Or, why I wish my Korean was better...
Here is a review in the Korea Times of a new book from Ha-Joon Chang and Jeong, Seung-il which is sure to raise some positive controversy. The two economists published a book [only in Korean I think] last week titled Cutting the Gordian Knot of Korean Economy (Koaedo Nanma Hanguk Kyongje) which suggests that the reason why the Korean economy in the democratic period has failed to boost equality and maintain economic growth is not because of a cyclical economic slump caused by the 1997 crisis but a structural problem attributted to the new ruling block's adoption neo-liberalism.
I've attached an extended section of the review below which is interesting, particulary for the authors' distinction between financial and industrial capital and, the controversial bit, their appraisal of Park Jung-Hee's developmental policies. I'm curious what students of the developmental state will think of this one, and the need to think about industrial policy alongside progressive politics, particulary labor rights, environmental issues, and participatory democracy: How can these be reconciled with strong, state-initiated industrial policy? Post a comment if you have any thoughts, but you'll have to read the book to figure out exactly how the authors see these issues unfolding. Apparently they appraise the role of the labour movment. It's possible they might agree with labour's present strategy of fighting labour market flexibility, which took a new turn last week with the withdrawel of the FKTU and KCTU from a number of labor relations committees, you can read about that here and here.
Here is the rest of the book review:
[The authors] note that neo-liberalism is not suitable for an economy eyeing high growth. ``Conservative newspapers have long demanded that the nation adopt neo-liberal policies, including deregulation and flexibility in the labor market for economic growth. However, neo-liberalism is focused on low growth rate,'' Chang writes.
He relates that neo-liberalism is basically for financial capital, not industrial capital. ``It is a system in which financial capital takes initiative of industries. From the perspective of financial capital, economic growth is not very desirable. To insure returns from their investment, they want to stabilize the economy and lower the price increase rate,'' Chang notes. Thus, neo-liberalism and a high economic growth rate are incompatible.
``Since the economic reform (by Kim Dae-jung and Roh Moo-hyun), Korea has entered a system in which people refrain from investment, which in turn has slowed economic growth.''
They note that the average investment ratio in 1990-1997 stood at around 37 percent, but it has hovered around 25-26 percent since 2000. ``It is not a cyclical phenomenon, but a structural problem,'' Chang writes.
As recent administrations adopted the low-growth-oriented policy, the nation's crippling economic growth rate is a ``successful'' result of the administrations' stance, the authors write sarcastically.
Discussing neo-liberalism in the nation, the two economists analyze Korean progressives' ``odd'' endorsement of laissez faire. For them, it is natural that the conservatives champion a freer market for the freedom of capital, but it is irrational for many progressives or the left to tilt toward market fundamentalism.

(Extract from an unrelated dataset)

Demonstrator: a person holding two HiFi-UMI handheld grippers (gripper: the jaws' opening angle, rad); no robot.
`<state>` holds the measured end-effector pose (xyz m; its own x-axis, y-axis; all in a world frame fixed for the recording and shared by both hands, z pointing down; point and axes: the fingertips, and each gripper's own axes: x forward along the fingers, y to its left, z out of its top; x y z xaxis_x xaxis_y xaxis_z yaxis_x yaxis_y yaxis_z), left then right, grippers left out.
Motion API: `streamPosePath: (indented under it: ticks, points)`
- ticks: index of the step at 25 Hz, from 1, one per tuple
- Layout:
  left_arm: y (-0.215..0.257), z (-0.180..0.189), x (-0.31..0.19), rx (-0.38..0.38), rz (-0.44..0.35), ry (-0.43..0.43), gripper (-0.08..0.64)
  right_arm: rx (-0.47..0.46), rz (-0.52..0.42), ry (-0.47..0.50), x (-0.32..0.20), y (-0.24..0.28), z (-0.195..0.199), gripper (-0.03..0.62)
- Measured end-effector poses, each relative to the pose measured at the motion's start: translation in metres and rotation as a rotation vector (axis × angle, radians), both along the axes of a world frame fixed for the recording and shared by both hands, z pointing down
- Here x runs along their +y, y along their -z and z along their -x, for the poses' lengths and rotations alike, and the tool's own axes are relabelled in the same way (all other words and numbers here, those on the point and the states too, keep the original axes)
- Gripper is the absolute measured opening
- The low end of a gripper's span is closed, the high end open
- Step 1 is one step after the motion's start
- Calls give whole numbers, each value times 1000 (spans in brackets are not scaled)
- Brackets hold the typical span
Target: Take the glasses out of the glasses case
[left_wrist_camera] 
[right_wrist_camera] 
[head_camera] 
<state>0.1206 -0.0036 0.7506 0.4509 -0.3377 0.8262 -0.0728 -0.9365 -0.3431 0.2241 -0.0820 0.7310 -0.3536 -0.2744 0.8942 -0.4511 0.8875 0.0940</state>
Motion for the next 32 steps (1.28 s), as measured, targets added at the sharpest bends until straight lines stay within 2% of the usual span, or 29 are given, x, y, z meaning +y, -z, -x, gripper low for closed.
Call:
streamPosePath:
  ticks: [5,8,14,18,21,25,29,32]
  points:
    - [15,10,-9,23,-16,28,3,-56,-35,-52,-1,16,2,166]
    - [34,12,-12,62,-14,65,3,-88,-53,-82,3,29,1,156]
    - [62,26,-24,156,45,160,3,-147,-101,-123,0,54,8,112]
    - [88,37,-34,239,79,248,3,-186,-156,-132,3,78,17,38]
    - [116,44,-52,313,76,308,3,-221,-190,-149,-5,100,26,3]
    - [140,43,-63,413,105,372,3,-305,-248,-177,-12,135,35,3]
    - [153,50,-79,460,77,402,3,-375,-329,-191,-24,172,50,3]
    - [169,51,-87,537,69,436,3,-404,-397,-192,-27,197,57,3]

Then what is behind the progressives' strange stance? Chang and Jeong both point their finger at the Park Chung-hee regime, which masterminded economic growth but at the same time ruthlessly suppressed any resistance.
``Many progressives seem to believe that every bad influence stems from Park. As a result, they began to deny all Park-style economic policies, emphasizing a break with the past,'' they write.

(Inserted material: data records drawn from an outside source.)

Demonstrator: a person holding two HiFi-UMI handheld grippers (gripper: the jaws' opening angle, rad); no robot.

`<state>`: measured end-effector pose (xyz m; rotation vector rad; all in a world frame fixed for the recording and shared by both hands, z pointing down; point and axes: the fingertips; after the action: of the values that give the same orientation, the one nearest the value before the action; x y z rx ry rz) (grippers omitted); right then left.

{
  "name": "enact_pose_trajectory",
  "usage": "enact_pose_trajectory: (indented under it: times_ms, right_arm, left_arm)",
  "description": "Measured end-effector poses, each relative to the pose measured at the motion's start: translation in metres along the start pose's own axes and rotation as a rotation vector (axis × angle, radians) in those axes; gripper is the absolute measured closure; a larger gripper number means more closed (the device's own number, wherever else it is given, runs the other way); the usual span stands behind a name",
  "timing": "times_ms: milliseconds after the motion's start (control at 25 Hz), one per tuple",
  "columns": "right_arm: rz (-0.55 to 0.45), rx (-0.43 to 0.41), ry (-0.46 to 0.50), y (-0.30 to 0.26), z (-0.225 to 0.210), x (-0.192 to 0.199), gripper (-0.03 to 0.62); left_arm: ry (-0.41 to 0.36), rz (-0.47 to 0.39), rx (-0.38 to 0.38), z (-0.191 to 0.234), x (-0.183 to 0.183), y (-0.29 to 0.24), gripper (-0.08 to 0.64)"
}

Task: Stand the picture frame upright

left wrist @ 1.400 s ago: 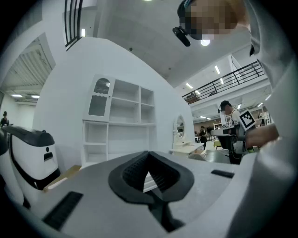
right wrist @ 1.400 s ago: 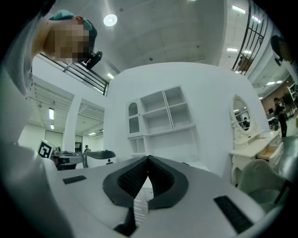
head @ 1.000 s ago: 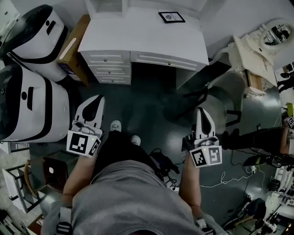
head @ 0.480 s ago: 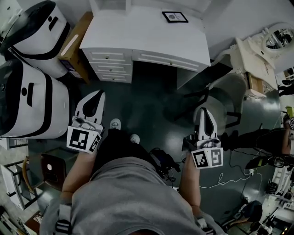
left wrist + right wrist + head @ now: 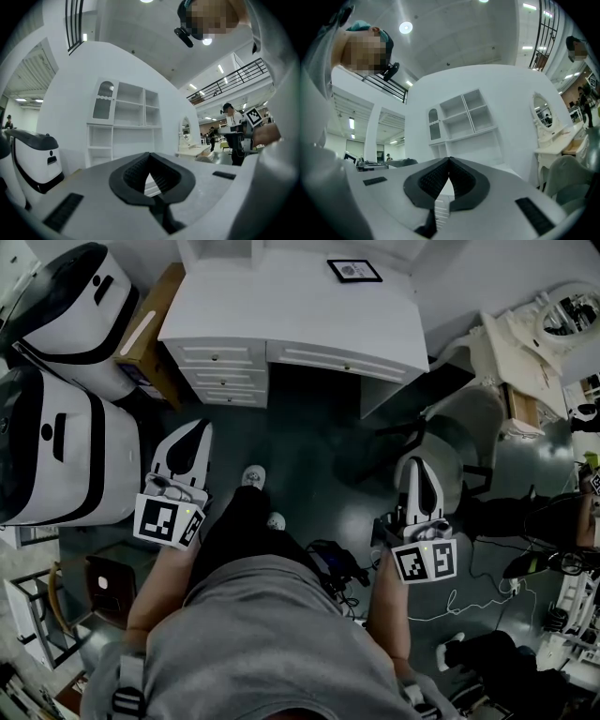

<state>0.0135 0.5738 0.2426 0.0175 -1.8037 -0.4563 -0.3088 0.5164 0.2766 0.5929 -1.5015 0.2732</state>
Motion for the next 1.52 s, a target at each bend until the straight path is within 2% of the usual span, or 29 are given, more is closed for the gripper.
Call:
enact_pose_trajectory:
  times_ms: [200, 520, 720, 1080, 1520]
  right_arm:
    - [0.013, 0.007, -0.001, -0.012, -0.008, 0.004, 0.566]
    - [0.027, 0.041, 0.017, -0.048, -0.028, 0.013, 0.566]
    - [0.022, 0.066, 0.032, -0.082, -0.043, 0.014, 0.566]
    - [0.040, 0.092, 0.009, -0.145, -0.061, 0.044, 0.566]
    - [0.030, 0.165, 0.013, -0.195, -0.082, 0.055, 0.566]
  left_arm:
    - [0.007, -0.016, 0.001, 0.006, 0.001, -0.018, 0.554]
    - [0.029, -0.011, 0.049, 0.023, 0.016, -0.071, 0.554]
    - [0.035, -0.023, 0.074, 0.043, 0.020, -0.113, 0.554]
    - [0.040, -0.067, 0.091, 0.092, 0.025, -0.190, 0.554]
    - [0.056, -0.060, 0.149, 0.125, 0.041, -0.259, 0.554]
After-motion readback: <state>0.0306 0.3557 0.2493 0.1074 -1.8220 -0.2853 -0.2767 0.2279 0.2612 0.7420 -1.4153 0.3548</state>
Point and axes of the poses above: the fingertips, and each gripper's own axes: y backward along the fingers, z to its left, x out of its underside, and after that the axes turned 12 degrees about -z, right-handed
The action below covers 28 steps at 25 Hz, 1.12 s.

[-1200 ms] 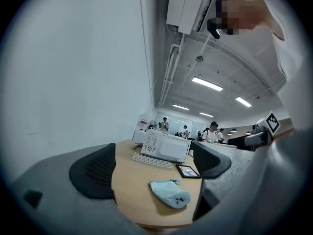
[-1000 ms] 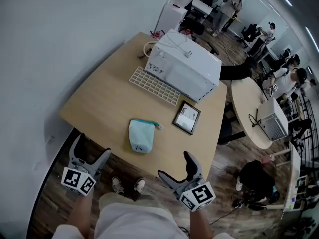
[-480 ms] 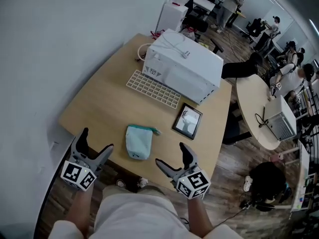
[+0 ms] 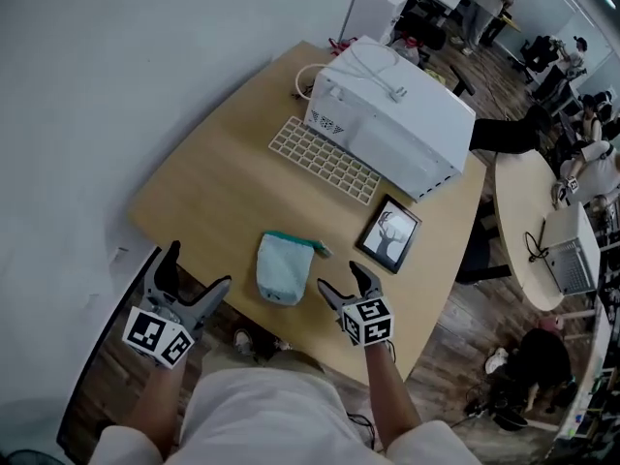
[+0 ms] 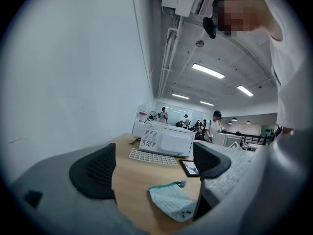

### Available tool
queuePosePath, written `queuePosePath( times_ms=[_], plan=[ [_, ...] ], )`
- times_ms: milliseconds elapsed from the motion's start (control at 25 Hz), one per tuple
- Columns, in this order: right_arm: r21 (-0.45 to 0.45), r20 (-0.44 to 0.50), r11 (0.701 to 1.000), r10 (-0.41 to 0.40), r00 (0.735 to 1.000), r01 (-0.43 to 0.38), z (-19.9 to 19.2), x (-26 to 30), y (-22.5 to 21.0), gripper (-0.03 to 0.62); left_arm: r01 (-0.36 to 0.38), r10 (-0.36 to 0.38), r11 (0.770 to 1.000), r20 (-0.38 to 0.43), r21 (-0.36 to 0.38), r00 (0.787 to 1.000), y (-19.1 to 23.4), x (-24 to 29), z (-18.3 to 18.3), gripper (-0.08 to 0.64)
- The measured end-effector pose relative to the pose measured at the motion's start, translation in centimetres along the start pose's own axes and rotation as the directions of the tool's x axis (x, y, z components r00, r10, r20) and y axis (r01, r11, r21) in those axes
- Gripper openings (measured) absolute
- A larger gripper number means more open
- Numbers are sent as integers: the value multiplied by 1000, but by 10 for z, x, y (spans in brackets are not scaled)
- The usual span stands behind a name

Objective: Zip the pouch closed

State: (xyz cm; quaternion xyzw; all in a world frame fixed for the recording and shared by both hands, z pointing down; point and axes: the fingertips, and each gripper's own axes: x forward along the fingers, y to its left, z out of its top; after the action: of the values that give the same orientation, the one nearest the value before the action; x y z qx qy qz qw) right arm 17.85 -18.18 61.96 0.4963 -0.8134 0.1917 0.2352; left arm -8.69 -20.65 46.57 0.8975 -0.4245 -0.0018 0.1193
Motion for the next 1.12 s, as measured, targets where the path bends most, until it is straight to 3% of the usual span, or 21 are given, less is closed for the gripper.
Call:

For the author, the progressives made a serious mistake in believing that the key to overcoming the past regime was to go in the opposite direction of Park's policy. ``Because Park created a wide distance in the market, (controlling the market), they saw free market as a cure-all,'' they write.

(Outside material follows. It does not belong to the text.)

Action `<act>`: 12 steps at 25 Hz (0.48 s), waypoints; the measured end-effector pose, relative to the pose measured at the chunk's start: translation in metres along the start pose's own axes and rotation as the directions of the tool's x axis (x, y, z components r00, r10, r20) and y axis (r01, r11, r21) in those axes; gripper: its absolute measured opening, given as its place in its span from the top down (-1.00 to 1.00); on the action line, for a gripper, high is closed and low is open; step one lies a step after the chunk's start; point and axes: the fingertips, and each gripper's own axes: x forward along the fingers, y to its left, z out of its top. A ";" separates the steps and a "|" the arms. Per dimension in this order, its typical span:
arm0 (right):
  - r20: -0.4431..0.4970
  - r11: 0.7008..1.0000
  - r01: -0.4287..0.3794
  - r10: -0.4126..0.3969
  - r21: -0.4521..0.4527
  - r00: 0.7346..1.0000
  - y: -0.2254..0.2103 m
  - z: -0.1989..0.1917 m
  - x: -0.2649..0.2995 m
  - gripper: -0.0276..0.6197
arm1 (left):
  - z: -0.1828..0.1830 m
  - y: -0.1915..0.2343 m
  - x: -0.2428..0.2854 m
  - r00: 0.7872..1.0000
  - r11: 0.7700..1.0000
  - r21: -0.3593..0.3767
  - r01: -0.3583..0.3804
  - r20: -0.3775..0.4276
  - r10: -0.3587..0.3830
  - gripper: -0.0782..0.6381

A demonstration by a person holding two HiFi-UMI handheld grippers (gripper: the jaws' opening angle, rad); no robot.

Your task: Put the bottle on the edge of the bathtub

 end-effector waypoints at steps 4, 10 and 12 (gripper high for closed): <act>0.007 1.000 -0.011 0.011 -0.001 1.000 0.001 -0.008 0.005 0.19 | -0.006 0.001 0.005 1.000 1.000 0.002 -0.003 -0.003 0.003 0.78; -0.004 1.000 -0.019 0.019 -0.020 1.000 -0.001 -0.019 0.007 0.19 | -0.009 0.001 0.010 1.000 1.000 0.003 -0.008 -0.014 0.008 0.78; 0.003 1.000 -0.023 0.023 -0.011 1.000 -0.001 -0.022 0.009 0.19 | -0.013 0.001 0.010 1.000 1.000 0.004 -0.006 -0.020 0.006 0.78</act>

This strange ``unanimous'' belief in the market, the authors write, could tie the hands of the government. Bearing in mind the past authoritarian government's wayward intervention, both progressives and conservatives are allergic to the administration's role in the market and have begun to regard laissez faire as virtuous. ``But, in Korea, the government still has a lot to do,'' Chang adds. ``For example, they are things such as nurturing next-generation industry, adjusting the labor market and instituting a better welfare social system,'' they write.
In the eight-chapter book, the two economists also discuss Korea's economic development under the iron fist of Park, chaebol and foreign capital. They there suggest that chaebol reform has often missed points in the process, only benefiting foreign capital. They also note the progressives need to wake up to the nature of foreign capital invested in Korean conglomerates.
The two economists blame the business for focusing excessively on labor market flexibility, which has spawned unemployment and destabilized social integrity. They also criticize labor for failing to come up with adequate demands under the framework of the nation's economic development.
With ample grounds for their arguments, the book gives readers persuasive and fresh insight into the current economic situation.